**WHAT THE TASK REQUIRES:** Exact copies of all the records are to be printed.

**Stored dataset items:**
━━━━━━━━━━━━━━━━━━━━━━━━━━━━━━
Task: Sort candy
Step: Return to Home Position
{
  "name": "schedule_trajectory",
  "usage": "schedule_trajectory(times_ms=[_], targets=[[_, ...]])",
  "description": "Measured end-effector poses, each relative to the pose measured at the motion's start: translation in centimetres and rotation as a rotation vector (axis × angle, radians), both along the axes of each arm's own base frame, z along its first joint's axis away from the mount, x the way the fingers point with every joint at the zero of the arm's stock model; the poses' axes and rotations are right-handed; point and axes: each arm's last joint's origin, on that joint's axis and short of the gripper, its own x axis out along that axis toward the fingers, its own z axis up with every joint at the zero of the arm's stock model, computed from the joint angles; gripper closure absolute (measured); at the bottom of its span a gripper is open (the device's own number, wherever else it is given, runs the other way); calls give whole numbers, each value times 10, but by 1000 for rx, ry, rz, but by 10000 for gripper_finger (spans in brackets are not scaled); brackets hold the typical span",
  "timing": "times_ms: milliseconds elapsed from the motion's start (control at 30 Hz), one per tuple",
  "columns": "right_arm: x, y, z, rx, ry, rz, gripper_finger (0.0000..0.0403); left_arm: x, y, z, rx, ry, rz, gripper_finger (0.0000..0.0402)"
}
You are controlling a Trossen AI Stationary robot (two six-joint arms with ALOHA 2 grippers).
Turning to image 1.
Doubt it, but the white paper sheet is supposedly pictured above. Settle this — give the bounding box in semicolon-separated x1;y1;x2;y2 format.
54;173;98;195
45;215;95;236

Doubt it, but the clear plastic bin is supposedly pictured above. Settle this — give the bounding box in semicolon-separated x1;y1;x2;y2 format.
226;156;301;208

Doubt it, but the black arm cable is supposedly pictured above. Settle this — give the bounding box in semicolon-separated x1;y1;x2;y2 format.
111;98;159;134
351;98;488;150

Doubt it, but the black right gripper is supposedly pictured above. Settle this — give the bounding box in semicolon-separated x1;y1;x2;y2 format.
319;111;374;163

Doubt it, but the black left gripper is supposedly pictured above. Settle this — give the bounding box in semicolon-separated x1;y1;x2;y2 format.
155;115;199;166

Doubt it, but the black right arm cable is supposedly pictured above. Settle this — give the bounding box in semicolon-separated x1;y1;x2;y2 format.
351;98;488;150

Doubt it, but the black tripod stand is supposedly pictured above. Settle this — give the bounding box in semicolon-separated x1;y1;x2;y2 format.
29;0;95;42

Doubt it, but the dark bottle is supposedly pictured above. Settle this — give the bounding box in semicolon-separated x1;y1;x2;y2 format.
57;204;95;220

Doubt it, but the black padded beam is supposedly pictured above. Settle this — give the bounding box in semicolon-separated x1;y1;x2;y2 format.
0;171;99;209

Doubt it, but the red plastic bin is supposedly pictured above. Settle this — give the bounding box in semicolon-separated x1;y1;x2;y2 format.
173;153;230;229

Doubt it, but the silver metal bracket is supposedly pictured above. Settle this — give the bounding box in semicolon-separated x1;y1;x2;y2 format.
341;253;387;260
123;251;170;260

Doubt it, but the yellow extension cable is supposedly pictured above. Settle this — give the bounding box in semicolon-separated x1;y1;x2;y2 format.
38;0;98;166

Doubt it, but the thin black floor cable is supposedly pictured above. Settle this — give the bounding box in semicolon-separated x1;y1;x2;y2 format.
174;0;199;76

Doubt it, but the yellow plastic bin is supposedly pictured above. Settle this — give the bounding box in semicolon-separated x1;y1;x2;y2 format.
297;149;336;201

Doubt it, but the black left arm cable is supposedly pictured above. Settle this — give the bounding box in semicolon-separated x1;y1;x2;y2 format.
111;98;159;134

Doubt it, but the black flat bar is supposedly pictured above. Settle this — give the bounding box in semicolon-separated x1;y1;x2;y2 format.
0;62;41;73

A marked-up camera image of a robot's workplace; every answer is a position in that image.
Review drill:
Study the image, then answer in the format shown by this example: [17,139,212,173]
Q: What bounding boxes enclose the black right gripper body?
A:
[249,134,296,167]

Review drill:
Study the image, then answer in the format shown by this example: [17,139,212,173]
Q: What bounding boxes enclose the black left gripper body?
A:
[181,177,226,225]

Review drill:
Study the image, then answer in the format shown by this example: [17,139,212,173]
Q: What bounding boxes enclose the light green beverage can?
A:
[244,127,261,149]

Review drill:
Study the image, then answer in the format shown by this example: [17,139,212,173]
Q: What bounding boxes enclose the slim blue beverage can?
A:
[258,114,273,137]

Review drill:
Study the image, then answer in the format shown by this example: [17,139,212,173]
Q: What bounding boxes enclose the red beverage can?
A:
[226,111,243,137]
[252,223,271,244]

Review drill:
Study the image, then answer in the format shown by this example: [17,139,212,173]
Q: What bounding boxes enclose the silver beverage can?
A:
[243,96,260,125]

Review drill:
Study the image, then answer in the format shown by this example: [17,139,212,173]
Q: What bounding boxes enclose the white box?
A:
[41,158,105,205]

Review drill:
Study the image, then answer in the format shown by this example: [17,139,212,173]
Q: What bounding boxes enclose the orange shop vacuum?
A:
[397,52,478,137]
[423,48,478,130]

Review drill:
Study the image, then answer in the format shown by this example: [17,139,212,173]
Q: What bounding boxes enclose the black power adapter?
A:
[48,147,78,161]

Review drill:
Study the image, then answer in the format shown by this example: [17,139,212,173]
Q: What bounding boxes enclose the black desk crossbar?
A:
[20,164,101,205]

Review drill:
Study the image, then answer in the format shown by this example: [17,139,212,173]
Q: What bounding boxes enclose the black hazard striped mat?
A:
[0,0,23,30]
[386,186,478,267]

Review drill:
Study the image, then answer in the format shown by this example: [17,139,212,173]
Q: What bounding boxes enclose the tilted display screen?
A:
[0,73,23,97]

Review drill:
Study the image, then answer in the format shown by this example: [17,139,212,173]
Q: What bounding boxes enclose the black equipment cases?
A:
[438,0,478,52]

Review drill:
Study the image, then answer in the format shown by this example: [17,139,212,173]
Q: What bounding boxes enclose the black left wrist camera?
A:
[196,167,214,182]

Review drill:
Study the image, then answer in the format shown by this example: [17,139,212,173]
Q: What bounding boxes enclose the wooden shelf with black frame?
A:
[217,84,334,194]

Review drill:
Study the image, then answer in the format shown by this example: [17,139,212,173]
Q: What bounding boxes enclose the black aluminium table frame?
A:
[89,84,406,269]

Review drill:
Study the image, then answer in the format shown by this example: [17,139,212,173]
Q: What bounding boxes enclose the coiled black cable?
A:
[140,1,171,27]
━━━━━━━━━━━━━━━━━━━━━━━━━━━━━━
**RESPONSE:**
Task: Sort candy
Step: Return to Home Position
{
  "name": "schedule_trajectory",
  "usage": "schedule_trajectory(times_ms=[_], targets=[[_, ...]])",
  "description": "Measured end-effector poses, each relative to the pose measured at the motion's start: translation in centimetres and rotation as a rotation vector (axis × angle, radians), both along the axes of each arm's own base frame, z along its first joint's axis away from the mount, x the way the fingers point with every joint at the zero of the arm's stock model; the poses' axes and rotations are right-handed; point and axes: each arm's last joint's origin, on that joint's axis and short of the gripper, its own x axis out along that axis toward the fingers, its own z axis up with every joint at the zero of the arm's stock model, computed from the joint angles; gripper closure absolute (measured); at the bottom of its span a gripper is open (the device's own number, wherever else it is given, runs the other way); calls give whole numbers, each value times 10, but by 1000 for rx, ry, rz, but by 10000 for gripper_finger (spans in brackets are not scaled); brackets hold the typical span",
  "timing": "times_ms: milliseconds elapsed from the motion's start (control at 30 Hz), one per tuple",
  "columns": "right_arm: x, y, z, rx, ry, rz, gripper_finger (0.0000..0.0403); left_arm: x, y, z, rx, ry, rz, gripper_finger (0.0000..0.0402)"
}
You are controlling a Trossen AI Stationary robot (two six-joint arms with ALOHA 2 grippers).
Turning to image 1.
Doubt it, but the white paper sheet is supposedly pictured above. Settle this — give the bounding box in semicolon-separated x1;y1;x2;y2 format.
54;173;98;195
45;215;95;236

Doubt it, but the clear plastic bin is supposedly pictured above. Settle this — give the bounding box in semicolon-separated x1;y1;x2;y2 format.
226;156;301;208

Doubt it, but the black arm cable is supposedly pictured above. Settle this — give the bounding box in semicolon-separated x1;y1;x2;y2 format.
111;98;159;134
351;98;488;150

Doubt it, but the black right gripper is supposedly pictured above. Settle this — give the bounding box in semicolon-separated x1;y1;x2;y2 format.
319;111;374;163

Doubt it, but the black left gripper is supposedly pictured above. Settle this — give the bounding box in semicolon-separated x1;y1;x2;y2 format.
155;115;199;166

Doubt it, but the black right arm cable is supposedly pictured above. Settle this — give the bounding box in semicolon-separated x1;y1;x2;y2 format.
351;98;488;150

Doubt it, but the black tripod stand is supposedly pictured above. Settle this — give the bounding box in semicolon-separated x1;y1;x2;y2 format.
29;0;95;42

Doubt it, but the dark bottle is supposedly pictured above. Settle this — give the bounding box in semicolon-separated x1;y1;x2;y2 format.
57;204;95;220

Doubt it, but the black padded beam is supposedly pictured above. Settle this — give the bounding box in semicolon-separated x1;y1;x2;y2 format.
0;171;99;209

Doubt it, but the red plastic bin is supposedly pictured above. Settle this — give the bounding box in semicolon-separated x1;y1;x2;y2 format.
173;153;230;229

Doubt it, but the silver metal bracket is supposedly pictured above. Settle this — give the bounding box in semicolon-separated x1;y1;x2;y2 format.
341;253;387;260
123;251;170;260

Doubt it, but the yellow extension cable is supposedly pictured above. Settle this — give the bounding box in semicolon-separated x1;y1;x2;y2 format.
38;0;98;166

Doubt it, but the thin black floor cable is supposedly pictured above. Settle this — give the bounding box in semicolon-separated x1;y1;x2;y2 format.
174;0;199;76

Doubt it, but the yellow plastic bin is supposedly pictured above. Settle this — give the bounding box in semicolon-separated x1;y1;x2;y2 format.
297;149;336;201

Doubt it, but the black left arm cable is supposedly pictured above. Settle this — give the bounding box in semicolon-separated x1;y1;x2;y2 format.
111;98;159;134

Doubt it, but the black flat bar is supposedly pictured above. Settle this — give the bounding box in semicolon-separated x1;y1;x2;y2 format.
0;62;41;73

A marked-up camera image of a robot's workplace; every answer is a position in that image.
Review drill:
Study the image, then answer in the format shown by this example: [17,139,212,173]
Q: What bounding boxes enclose the black right gripper body?
A:
[249,134,296,167]

Review drill:
Study the image, then answer in the format shown by this example: [17,139,212,173]
Q: What bounding boxes enclose the black left gripper body?
A:
[181,177,226,225]

Review drill:
Study the image, then answer in the format shown by this example: [17,139,212,173]
Q: What bounding boxes enclose the light green beverage can?
A:
[244,127,261,149]

Review drill:
Study the image, then answer in the format shown by this example: [17,139,212,173]
Q: What bounding boxes enclose the slim blue beverage can?
A:
[258,114,273,137]

Review drill:
Study the image, then answer in the format shown by this example: [17,139,212,173]
Q: What bounding boxes enclose the red beverage can?
A:
[226,111,243,137]
[252,223,271,244]

Review drill:
Study the image, then answer in the format shown by this example: [17,139,212,173]
Q: What bounding boxes enclose the silver beverage can?
A:
[243,96,260,125]

Review drill:
Study the image, then answer in the format shown by this example: [17,139,212,173]
Q: What bounding boxes enclose the white box?
A:
[41,158,105,205]

Review drill:
Study the image, then answer in the format shown by this example: [17,139,212,173]
Q: What bounding boxes enclose the orange shop vacuum?
A:
[397,52,478,137]
[423,48,478,130]

Review drill:
Study the image, then answer in the format shown by this example: [17,139,212,173]
Q: What bounding boxes enclose the black power adapter?
A:
[48,147,78,161]

Review drill:
Study the image, then answer in the format shown by this example: [17,139,212,173]
Q: What bounding boxes enclose the black desk crossbar?
A:
[20,164,101,205]

Review drill:
Study the image, then answer in the format shown by this example: [17,139,212,173]
Q: What bounding boxes enclose the black hazard striped mat?
A:
[0,0,23,30]
[386,186,478,267]

Review drill:
Study the image, then answer in the format shown by this example: [17,139,212,173]
Q: What bounding boxes enclose the tilted display screen?
A:
[0,73,23,97]

Review drill:
Study the image, then answer in the format shown by this example: [17,139,212,173]
Q: What bounding boxes enclose the black equipment cases?
A:
[438,0,478,52]

Review drill:
Study the image, then answer in the format shown by this example: [17,139,212,173]
Q: What bounding boxes enclose the black left wrist camera?
A:
[196,167,214,182]

Review drill:
Study the image, then answer in the format shown by this example: [17,139,212,173]
Q: What bounding boxes enclose the wooden shelf with black frame?
A:
[217,84,334,194]

Review drill:
Study the image, then answer in the format shown by this example: [17,139,212,173]
Q: What bounding boxes enclose the black aluminium table frame?
A:
[89,84,406,269]

Review drill:
Study the image, then answer in the format shown by this example: [17,139,212,173]
Q: What bounding boxes enclose the coiled black cable?
A:
[140,1,171,27]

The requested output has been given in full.